_WHAT THE TASK ASKS_
Output the listing below verbatim, without images.

_DATA PROVIDED_
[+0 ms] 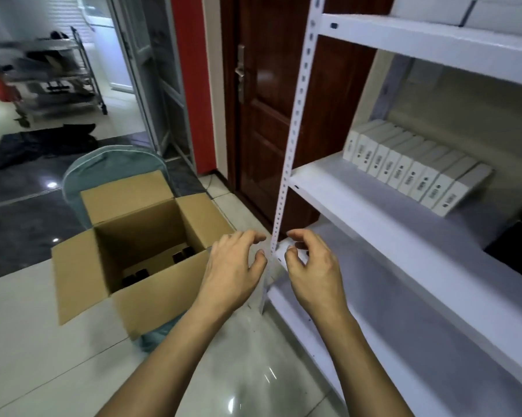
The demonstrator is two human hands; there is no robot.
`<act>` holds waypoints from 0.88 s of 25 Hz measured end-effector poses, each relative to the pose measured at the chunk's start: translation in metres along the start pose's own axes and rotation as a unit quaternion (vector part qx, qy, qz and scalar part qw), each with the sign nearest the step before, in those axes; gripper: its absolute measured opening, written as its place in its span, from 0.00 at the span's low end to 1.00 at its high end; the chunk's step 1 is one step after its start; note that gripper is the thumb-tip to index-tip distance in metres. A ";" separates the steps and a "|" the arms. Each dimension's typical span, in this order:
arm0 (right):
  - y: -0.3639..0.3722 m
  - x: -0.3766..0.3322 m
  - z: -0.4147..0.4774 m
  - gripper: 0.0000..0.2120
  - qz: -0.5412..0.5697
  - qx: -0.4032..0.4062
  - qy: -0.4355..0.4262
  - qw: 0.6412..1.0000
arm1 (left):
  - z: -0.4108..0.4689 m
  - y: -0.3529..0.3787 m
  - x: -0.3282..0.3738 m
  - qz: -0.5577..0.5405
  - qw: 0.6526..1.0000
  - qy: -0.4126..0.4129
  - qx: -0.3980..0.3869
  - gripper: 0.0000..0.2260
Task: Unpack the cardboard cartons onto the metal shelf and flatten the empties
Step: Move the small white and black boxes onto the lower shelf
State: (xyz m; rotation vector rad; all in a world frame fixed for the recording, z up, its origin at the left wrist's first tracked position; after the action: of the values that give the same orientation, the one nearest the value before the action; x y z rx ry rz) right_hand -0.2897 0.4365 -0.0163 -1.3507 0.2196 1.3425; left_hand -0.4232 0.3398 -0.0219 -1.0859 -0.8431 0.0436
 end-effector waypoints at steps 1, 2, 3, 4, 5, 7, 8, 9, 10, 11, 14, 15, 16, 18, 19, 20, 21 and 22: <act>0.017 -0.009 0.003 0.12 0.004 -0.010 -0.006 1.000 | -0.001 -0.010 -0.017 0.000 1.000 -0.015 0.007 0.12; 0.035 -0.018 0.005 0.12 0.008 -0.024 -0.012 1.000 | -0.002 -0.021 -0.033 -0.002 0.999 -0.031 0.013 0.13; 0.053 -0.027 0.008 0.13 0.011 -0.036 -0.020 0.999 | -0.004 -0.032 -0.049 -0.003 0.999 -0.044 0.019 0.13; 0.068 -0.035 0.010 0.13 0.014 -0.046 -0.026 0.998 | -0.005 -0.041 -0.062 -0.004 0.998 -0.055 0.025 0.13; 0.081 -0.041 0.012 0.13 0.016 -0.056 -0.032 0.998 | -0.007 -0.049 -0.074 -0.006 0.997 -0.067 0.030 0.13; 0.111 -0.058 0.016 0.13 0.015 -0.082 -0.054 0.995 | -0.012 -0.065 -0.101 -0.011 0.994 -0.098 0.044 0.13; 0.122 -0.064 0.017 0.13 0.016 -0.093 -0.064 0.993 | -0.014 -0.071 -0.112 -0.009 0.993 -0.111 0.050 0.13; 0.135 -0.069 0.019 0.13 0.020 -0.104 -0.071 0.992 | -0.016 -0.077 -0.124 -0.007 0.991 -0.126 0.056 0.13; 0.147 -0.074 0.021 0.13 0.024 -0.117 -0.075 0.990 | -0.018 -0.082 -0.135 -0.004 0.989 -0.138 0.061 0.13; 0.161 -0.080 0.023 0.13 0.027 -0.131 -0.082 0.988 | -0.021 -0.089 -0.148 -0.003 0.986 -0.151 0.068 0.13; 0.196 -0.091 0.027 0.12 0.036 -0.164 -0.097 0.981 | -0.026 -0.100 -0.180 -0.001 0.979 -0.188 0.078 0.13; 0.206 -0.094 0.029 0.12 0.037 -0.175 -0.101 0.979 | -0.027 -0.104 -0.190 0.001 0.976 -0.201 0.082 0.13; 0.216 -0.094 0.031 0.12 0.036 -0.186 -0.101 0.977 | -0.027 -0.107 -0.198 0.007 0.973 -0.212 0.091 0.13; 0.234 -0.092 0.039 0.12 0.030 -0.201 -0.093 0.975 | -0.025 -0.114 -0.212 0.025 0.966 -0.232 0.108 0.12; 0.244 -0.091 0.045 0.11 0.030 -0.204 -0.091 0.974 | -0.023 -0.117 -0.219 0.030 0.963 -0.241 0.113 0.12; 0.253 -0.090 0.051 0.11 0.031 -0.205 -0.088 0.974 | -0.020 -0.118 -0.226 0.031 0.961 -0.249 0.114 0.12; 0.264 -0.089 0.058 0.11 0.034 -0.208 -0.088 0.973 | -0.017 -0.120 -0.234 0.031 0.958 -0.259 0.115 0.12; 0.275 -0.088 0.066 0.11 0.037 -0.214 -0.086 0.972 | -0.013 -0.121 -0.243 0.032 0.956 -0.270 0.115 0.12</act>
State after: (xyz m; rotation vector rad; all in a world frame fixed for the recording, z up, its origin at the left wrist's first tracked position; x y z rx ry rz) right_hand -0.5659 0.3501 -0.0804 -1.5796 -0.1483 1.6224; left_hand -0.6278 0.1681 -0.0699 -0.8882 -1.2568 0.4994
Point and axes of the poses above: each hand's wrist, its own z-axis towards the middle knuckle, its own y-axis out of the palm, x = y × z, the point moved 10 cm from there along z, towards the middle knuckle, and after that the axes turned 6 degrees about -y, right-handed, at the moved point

_PROBLEM SOLUTION_
[+0 ms] 
The demonstrator is two human hands; there is no robot.
`<act>` holds waypoints from 0.88 s of 25 Hz measured end-effector poses, each relative to the pose measured at the chunk's start: translation in metres along the start pose's own axes and rotation as a unit quaternion (vector part qx, qy, qz and scalar part qw), each with the sign nearest the step before, in those axes; gripper: its absolute measured opening, written as its place in its span, from 0.00 at the span's low end to 1.00 at its high end; the chunk's step 1 is one step after its start; note that gripper is the thumb-tip to index-tip distance in metres. A ";" separates the steps and a "|" the arms. Each dimension's typical span, in this order:
arm0 (right):
  - y: -0.3639..0.3722 m
  - x: -0.3766..0.3322 m
  - z: -0.4147..0.4774 m
  - gripper: 0.0000..0.2120
  - qz: -0.5412..0.5697
  - qx: -0.4032..0.4062
  - qy: -0.4355..0.4262
  - qw: 0.6412..1.0000
arm1 (left):
  - z: -0.4108..0.4689 m
  - y: -0.3529..0.3787 m
  - x: -0.3282..0.3738 m
  - qz: -0.5577..0.5405
  - qw: 0.6526..1.0000
  - qy: -0.4126..0.4129
  - qx: -0.3980..0.3869
  - gripper: 0.0000..0.2260
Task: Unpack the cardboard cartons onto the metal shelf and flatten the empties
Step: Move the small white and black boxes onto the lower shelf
State: (xyz m; rotation vector rad; all in a world frame fixed for the recording, z up, its origin at the left wrist's first tracked position; after the action: of the values that give the same orientation, the one nearest the value before the action; x y z rx ry rz) right_hand -0.2897 0.4365 -0.0163 -1.3507 0.2196 1.3425; left_hand -0.4232 0.3398 -0.0219 -1.0859 -0.8431 0.0436
 end-effector waypoints at steps 1, 2, 3, 4, 5, 7, 8, 9, 10, 11, 14, 15, 16, 18, 19, 20, 21 and 22: <act>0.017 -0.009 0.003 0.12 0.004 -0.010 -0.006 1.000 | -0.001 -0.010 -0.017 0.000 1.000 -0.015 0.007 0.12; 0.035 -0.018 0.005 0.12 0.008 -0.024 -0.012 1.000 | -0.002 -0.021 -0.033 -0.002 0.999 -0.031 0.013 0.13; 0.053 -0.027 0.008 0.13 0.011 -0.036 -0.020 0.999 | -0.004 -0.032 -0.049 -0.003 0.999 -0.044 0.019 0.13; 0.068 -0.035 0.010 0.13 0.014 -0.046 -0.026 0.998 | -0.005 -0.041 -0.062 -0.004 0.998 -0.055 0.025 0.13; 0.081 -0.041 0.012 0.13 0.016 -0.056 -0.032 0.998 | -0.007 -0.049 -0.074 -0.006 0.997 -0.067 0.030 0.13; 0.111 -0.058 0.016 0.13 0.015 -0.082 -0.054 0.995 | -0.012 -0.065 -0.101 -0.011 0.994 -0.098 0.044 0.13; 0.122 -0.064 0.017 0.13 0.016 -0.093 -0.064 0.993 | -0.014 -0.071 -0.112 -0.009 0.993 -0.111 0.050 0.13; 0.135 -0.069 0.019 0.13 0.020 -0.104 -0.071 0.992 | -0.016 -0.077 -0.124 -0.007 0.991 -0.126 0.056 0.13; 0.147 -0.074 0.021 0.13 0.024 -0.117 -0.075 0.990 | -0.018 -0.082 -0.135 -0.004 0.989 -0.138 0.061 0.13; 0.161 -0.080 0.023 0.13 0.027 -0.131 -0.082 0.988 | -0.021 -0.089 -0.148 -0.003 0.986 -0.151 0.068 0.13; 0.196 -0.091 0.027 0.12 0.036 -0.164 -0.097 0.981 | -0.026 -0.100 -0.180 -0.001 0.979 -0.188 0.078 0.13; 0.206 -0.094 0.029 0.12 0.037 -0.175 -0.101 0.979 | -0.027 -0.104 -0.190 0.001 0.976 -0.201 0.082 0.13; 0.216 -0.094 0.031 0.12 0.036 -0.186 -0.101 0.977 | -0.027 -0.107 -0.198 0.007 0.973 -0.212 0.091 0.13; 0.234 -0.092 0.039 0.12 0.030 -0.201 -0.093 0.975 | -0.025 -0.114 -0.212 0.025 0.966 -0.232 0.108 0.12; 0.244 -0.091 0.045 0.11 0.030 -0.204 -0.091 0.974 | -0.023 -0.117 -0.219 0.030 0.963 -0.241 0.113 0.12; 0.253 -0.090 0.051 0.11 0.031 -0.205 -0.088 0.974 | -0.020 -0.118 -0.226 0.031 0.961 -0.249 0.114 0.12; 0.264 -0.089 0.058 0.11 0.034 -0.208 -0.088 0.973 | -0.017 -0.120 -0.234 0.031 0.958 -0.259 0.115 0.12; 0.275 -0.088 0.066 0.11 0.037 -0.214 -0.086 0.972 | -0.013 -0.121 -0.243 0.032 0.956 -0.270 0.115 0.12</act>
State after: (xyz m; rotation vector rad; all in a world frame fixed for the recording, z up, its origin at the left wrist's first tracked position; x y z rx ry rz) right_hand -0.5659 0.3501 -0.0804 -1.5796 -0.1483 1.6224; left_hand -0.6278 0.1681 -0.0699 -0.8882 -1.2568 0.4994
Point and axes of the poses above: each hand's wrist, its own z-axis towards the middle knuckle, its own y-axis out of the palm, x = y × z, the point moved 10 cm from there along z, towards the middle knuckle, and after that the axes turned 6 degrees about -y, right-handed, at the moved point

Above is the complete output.